Problem to solve: All of the lines below should be output exactly as shown.

Given data:
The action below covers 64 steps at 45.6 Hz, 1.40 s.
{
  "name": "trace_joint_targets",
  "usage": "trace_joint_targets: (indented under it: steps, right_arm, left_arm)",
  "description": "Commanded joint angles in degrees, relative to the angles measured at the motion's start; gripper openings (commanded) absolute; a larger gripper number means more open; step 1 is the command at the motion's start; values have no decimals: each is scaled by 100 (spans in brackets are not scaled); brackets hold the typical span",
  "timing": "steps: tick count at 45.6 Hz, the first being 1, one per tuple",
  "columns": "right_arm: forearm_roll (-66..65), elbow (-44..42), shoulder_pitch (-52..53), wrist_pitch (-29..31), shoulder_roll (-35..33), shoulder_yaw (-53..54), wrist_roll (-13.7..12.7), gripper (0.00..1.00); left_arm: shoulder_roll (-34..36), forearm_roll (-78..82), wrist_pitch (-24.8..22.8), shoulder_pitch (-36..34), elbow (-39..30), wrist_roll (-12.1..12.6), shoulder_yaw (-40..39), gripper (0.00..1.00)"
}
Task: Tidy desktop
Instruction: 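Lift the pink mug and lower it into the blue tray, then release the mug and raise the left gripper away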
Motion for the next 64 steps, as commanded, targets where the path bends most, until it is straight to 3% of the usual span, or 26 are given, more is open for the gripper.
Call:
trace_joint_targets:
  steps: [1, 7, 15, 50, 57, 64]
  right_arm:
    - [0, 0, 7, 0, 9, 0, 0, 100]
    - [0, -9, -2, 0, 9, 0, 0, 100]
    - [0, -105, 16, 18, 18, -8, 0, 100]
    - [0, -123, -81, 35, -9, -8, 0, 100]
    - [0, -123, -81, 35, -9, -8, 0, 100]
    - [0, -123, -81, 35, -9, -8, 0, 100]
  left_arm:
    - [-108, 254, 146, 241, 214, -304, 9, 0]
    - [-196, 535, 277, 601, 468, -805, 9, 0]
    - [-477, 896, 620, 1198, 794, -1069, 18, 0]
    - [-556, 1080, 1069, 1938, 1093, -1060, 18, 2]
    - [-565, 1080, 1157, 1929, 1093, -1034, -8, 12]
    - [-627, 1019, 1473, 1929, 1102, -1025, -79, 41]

The answer:
The action below covers 64 steps at 45.6 Hz, 1.40 s.
{
  "name": "trace_joint_targets",
  "usage": "trace_joint_targets: (indented under it: steps, right_arm, left_arm)",
  "description": "Commanded joint angles in degrees, relative to the angles measured at the motion's start; gripper openings (commanded) absolute; a larger gripper number means more open; step 1 is the command at the motion's start; values have no decimals: each is scaled by 100 (spans in brackets are not scaled); brackets hold the typical span",
  "timing": "steps: tick count at 45.6 Hz, the first being 1, one per tuple",
  "columns": "right_arm: forearm_roll (-66..65), elbow (-44..42), shoulder_pitch (-52..53), wrist_pitch (-29..31), shoulder_roll (-35..33), shoulder_yaw (-53..54), wrist_roll (-13.7..12.7), gripper (0.00..1.00); left_arm: shoulder_roll (-34..36), forearm_roll (-78..82), wrist_pitch (-24.8..22.8), shoulder_pitch (-36..34), elbow (-39..30), wrist_roll (-12.1..12.6), shoulder_yaw (-40..39), gripper (0.00..1.00)"
}
Task: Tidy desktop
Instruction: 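Lift the pink mug and lower it into the blue tray, then release the mug and raise the left gripper away
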Motion for the next 64 steps, as commanded, targets where the path bends most, until it is straight to 3% of the usual span, or 26 are given, more is open for the gripper.
Call:
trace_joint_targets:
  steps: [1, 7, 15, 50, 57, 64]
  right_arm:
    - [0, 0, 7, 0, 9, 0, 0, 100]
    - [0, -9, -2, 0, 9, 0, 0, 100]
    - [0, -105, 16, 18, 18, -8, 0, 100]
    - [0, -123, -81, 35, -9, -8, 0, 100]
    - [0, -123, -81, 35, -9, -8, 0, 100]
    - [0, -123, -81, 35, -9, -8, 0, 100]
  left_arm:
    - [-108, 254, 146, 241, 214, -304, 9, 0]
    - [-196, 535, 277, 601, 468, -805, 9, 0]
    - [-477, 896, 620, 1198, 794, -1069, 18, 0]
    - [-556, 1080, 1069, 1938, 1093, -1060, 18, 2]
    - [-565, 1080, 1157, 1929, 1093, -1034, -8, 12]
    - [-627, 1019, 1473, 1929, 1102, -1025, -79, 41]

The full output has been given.